As the young man slunk away, the judge folded the coat back. The woman was completely naked. A dagger had been buried to the hilt under her left breast, and around it was a patch of dried blood. Scrutinizing the hilt, of beautifully chased silver but blackened by age, he decided that it was a valuable antique. The beggar hadn't recognized it as such, and therefore he hadn't taken it when he stole the earrings and the bracelets. He felt the breast. It was clammy. Then he lifted one of the arms, and found it was still limp. The woman had been murdered only a few hours before, he thought. The serene face, the clumsily gathered wealth of hair, the naked body and the bare feet pointed to her having been killed while she was in bed and asleep. Then the mur­derer had hastily bound up the hair, wrapped the body in the coat, and brought it out here. That fitted well with his reasoning.

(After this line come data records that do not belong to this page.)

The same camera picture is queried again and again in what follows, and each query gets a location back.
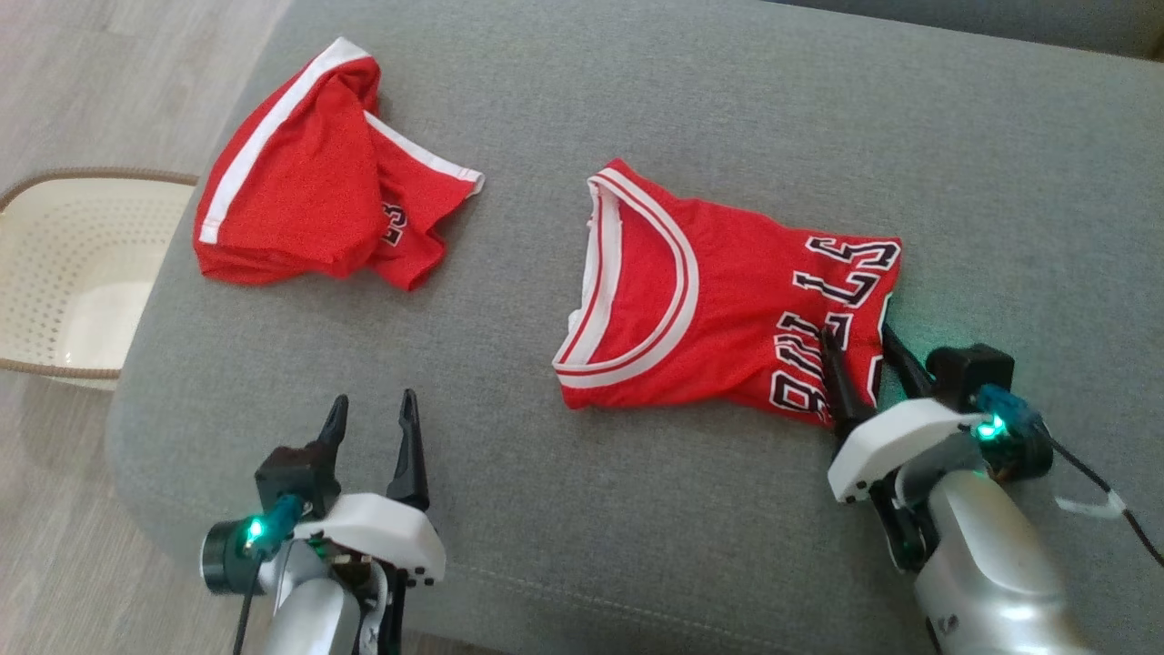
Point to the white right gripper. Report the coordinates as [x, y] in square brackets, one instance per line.
[896, 441]

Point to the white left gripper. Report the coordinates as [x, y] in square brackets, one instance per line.
[382, 537]

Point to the red Bulls jersey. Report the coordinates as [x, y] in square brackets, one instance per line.
[727, 300]

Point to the red shorts with white stripe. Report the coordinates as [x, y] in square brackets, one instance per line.
[291, 182]

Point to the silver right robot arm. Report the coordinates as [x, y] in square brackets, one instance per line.
[991, 564]

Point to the cream perforated laundry basket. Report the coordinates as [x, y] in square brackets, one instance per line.
[73, 264]

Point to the grey sofa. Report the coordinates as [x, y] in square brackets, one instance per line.
[637, 91]

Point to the grey sofa seat cushion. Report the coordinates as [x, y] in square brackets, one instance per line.
[1000, 18]

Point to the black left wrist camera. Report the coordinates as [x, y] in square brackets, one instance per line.
[296, 478]

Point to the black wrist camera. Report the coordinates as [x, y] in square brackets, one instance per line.
[968, 373]
[296, 478]

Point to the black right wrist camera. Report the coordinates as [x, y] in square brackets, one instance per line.
[968, 373]

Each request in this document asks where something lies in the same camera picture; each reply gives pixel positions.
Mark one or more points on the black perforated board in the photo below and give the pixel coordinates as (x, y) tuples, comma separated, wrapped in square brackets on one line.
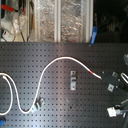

He pushed aside the branches overhead and let the moon­light fall on the slim body. He sat back on his haunches, rolled up his sleeves and carefully examined the lower part of the corpse. He had a wide knowledge of medicine, including the special science of the coroner. As he wiped off his hands on the wet grass, his face bore a perplexed expression. The woman had been raped. That upset his entire theory ! He stood up and wrapped the body in the red coat again, then dragged it farther under the overhanging branches so that it could not be seen from the path. He walked back.

The Student was sitting hunched on a large boulder, nurs­ing his elbow. 'I can hardly move it!' he muttered.

'You distress me!' Judge Dee said coldly. 'Wait here for me. I am going to search those houses over there.'

'Please don't leave me alone here!' the youngster whined.

'They say the ghosts of the people who died here during the fire still haunt this place!'

'That's bad!' the judge said. 'You said just now that their cries amused you. The ghosts will have heard that. But wait, I'll help you!' He walked three times round the boulder with measured pace, muttering some weird spells under his breath. 'You are safe!' he announced. 'I learned to make that magic circle from an old itinerant Taoist monk. No ghost can come inside.'

He left, convinced that the youngster wouldn't meddle with the dead body while he was away.

After he had made his way through the ruins, he came on a row of inhabited houses. On the next street-corner he saw the lighted lampions of the teahouse where he had been sitting that afternoon with Chiao Tai. A short walk brought him to the back door of the tribunal compound. He knocked.